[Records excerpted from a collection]

· · ·

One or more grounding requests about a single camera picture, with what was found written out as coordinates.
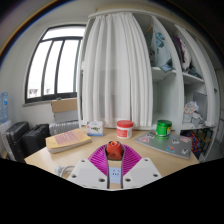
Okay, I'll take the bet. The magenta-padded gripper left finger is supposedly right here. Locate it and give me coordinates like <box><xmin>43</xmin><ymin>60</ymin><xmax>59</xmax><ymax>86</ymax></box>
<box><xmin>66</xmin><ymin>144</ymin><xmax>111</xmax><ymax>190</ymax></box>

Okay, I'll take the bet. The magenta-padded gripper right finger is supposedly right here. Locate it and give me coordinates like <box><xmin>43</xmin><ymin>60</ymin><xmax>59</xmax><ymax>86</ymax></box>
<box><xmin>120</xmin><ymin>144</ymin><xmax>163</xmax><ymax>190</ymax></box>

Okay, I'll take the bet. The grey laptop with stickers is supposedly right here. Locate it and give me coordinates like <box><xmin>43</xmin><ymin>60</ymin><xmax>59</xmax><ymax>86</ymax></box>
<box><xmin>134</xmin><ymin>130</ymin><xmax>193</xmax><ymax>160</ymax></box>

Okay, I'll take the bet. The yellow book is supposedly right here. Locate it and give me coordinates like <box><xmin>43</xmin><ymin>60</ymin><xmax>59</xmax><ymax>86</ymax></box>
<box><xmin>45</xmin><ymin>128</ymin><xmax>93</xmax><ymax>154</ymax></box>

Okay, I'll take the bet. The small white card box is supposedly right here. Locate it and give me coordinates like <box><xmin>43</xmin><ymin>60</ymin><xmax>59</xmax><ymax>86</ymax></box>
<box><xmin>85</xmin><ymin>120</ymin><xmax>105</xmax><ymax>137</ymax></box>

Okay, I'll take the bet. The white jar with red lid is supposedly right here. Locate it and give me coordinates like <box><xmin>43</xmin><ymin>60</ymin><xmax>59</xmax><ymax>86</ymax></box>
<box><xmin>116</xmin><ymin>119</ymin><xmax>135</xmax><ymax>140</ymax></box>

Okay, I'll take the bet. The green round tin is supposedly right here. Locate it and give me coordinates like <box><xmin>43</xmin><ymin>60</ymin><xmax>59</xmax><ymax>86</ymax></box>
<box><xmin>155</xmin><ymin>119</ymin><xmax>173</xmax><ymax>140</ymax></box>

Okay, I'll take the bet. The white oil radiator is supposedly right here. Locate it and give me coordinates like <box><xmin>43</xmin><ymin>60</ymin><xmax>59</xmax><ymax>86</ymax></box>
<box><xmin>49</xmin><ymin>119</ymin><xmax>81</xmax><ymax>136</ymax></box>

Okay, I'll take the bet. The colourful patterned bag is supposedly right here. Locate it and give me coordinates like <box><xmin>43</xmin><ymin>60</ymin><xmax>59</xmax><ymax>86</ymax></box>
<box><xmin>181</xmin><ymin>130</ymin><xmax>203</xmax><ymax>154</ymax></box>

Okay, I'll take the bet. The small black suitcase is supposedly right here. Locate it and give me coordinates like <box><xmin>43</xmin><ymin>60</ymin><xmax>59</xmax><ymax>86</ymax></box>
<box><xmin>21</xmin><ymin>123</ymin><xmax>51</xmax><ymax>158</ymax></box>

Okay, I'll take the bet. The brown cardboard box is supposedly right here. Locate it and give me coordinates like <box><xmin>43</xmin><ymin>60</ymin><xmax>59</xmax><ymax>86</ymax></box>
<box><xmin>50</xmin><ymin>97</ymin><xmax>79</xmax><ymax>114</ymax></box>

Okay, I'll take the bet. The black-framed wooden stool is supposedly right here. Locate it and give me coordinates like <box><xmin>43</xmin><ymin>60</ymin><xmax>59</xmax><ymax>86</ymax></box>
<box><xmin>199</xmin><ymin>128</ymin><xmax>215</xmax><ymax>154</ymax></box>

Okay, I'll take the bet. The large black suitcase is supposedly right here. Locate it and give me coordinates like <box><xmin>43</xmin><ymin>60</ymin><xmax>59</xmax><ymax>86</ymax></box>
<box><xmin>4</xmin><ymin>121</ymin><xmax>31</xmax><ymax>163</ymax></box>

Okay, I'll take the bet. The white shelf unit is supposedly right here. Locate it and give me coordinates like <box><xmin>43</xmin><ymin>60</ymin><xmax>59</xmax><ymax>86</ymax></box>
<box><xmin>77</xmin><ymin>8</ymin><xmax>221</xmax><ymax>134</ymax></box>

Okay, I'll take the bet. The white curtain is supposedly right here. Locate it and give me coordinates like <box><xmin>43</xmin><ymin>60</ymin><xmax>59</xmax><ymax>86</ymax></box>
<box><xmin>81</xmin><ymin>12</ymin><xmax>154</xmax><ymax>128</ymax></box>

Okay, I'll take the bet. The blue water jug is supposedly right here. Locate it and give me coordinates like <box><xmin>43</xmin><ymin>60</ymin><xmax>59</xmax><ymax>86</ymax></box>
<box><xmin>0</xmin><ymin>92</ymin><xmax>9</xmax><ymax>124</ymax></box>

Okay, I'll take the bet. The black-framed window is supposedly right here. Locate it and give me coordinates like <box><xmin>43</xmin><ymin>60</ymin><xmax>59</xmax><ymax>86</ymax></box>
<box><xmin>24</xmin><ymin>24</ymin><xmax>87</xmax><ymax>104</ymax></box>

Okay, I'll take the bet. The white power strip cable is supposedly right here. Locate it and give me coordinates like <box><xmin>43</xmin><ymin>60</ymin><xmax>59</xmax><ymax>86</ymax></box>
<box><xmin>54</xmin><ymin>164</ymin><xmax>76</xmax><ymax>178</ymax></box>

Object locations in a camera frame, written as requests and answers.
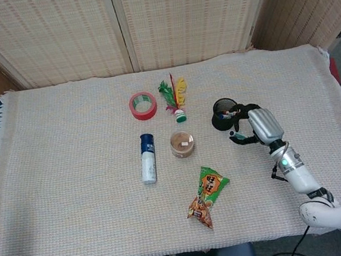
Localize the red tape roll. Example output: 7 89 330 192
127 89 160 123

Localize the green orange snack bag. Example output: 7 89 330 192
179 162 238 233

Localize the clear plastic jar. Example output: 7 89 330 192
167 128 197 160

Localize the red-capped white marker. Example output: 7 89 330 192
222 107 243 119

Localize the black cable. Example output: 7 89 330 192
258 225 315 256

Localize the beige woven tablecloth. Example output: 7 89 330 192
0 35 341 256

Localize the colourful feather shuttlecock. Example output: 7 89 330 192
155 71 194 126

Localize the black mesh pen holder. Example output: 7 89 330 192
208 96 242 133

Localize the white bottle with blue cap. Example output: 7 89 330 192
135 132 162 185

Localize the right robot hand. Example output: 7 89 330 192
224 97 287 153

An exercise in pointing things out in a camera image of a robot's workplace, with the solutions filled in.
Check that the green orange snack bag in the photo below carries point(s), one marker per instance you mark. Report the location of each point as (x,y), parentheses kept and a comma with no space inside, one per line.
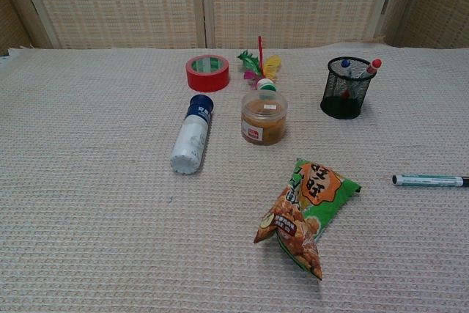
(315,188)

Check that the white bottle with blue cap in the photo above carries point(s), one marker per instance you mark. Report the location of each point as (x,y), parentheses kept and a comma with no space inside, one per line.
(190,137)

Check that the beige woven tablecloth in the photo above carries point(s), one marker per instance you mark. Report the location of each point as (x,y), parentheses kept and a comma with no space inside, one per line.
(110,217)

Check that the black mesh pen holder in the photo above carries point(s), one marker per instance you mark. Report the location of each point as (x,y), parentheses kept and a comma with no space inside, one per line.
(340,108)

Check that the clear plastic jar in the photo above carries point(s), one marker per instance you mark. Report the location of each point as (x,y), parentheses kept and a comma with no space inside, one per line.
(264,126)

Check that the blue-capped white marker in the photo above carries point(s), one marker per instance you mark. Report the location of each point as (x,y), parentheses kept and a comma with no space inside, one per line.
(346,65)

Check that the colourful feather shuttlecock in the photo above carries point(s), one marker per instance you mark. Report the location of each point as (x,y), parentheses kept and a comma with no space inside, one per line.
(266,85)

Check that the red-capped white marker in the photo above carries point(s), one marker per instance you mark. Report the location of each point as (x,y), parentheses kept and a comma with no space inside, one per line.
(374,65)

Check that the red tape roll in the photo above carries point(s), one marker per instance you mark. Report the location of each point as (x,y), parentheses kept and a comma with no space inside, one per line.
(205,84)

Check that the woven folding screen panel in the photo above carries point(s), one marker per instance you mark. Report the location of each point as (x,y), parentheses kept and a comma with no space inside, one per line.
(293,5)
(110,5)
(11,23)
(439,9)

· · ·

# What you will do:
The line containing "Check that the colourful" marks where to begin; copy it and every later line exactly, through the end of the data.

# Exercise response:
Check that the colourful feather shuttlecock in the photo above carries point(s), one marker per instance you mark. Report the location of each point as (x,y), parentheses kept and a comma with no space inside, one per line.
(266,85)

Check that the red-capped white marker in the photo above carries point(s), one marker per instance you mark. Report the location of each point as (x,y), parentheses kept and a comma with no space inside, one per line.
(374,65)

Check that the red tape roll in the photo above carries point(s), one marker per instance you mark. Report the location of each point as (x,y), parentheses kept and a comma with no space inside, one per line.
(205,84)

Check that the woven folding screen panel in the photo above carries point(s), one marker per instance you mark. Report the location of each point as (x,y), parentheses kept and a comma with no space inside, one per line.
(293,5)
(110,5)
(11,23)
(439,9)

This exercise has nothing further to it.